In jedem Fall ist ein Antrag auf Leistungen zur Teilhabe am Arbeitsleben beim zuständigen Rehabilitationsträger zu stellen. Rehabilitationsträger sind:

  • die gesetzlichen Krankenkassen
  • die Bundesagentur für Arbeit (wenn kein anderer Träger zuständig ist): bei jungen Menschen vor der beruflichen Erstausbildung ist die Agentur für Arbeit in der Regel selbst zuständig
  • die Träger der gesetzlichen Unfallversicherung (z.B. Berufsgenossenschaften, Unfallversicherungsträger der öffentlichen Hand): wenn die Behinderung durch einen Arbeitsunfall im Betrieb, einen Unfall in der Schule oder auf dem Weg dorthin entstanden ist oder im Fall einer Berufskrankheit
  • die Träger der gesetzlichen Rentenversicherung (z.B. Deutsche Rentenversicherung Bund, früher: Bundesversicherungsanstalt für Angestellte, Deutsche Rentenversicherung Nord, früher: Landesversicherungsanstalten): wenn durch die berufliche Rehabilitation eine Rentenzahlung vermieden werden kann
  • Träger der Kriegsopferversorgung und die Träger der Kriegsopferfürsorge im Rahmen des Rechts der sozialen Entschädigung bei Gesundheitsschäden (z. B. Landesamt für Gesundheit und Soziales Mecklenburg-Vorpommern (LAGuS) - Versorgungsamt, Hauptfürsorgestelle und die örtlichen Fürsorgestellen bei den Landkreisen und kreisfreien Städten-), z.B. bei Kriegs- und Wehrdienstschädigungen, Impfschäden oder Folgen von Gewalttaten)
  • die Träger der öffentlichen Jugendhilfe (Jugendämter der Landkreise und kreisfreien Städte)
  • die Träger der Sozialhilfe (Sozialämter bei den kreisfreien Städten und Landkreisen): wenn bei einer Behinderung kein anderer Träger zuständig ist und Bedürftigkeit besteht

Der Rehabilitationsträger prüft, ob die Voraussetzungen erfüllt sind und welche Form der Förderung notwendig ist. Die Entscheidung wird in einem schriftlichen Bescheid festgehalten.

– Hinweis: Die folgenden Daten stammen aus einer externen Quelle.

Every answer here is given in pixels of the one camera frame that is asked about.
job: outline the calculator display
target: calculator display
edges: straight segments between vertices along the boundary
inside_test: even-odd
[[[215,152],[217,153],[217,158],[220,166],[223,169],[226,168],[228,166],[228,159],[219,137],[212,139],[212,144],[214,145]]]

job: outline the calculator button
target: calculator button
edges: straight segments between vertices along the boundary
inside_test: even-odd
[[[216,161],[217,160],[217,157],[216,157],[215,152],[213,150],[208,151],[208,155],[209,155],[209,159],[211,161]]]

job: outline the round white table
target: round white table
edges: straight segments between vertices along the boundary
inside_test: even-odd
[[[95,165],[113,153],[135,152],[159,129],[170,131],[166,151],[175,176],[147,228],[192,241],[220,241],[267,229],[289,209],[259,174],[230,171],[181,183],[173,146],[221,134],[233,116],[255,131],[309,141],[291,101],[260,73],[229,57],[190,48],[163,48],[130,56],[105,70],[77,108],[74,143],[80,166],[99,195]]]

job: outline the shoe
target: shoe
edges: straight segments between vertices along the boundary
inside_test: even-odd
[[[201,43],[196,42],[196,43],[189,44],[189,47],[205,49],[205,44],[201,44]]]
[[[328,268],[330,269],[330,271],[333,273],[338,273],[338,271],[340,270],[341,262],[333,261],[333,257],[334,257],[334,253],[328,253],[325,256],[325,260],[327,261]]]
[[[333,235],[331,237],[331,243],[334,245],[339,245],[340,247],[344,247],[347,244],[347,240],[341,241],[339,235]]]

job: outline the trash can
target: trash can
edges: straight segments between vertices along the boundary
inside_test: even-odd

Alle Rehabilitationsträger sind zur Auskunft, Beratung und Zusammenarbeit verpflichtet. Hierzu haben sie auch Gemeinsame Servicestellen eingerichtet. Der Träger, an den man sich zuerst wendet, hat die Pflicht, die Zuständigkeit zügig zu klären.

Formulare

Antragsformulare sind beim zuständigen Rehabilitationsträger erhältlich.

Weiterführende Informationen

Übersicht über die Reha-Servicestellen:

http://www.reha-servicestellen.de/internet/vdr/rhss.nsf

Dienststellen der Agenturen für Arbeit in Mecklenburg-Vorpommern

http://www.arbeitsagentur.de/apps/faces/home/pvo?ba.l=de&_afrLoop=45102963926354&_afrWindowMode=0&_afrWindowId=qnkxncilx_41#%40%3F_afrWindowId%3Dqnkxncilx_41%26_afrLoop%3D45102963926354%26ba.l%3Dde%26_afrWindowMode%3D0%26_adf.ctrl-state%3Dqnkxncilx_67

Hinweise

Bei der Entscheidung über die Leistungen und bei der Ausführung der Leistungen zur Teilhabe wird den berechtigten Wünschen der behinderten oder von Behinderung bedrohten Menschen entsprochen.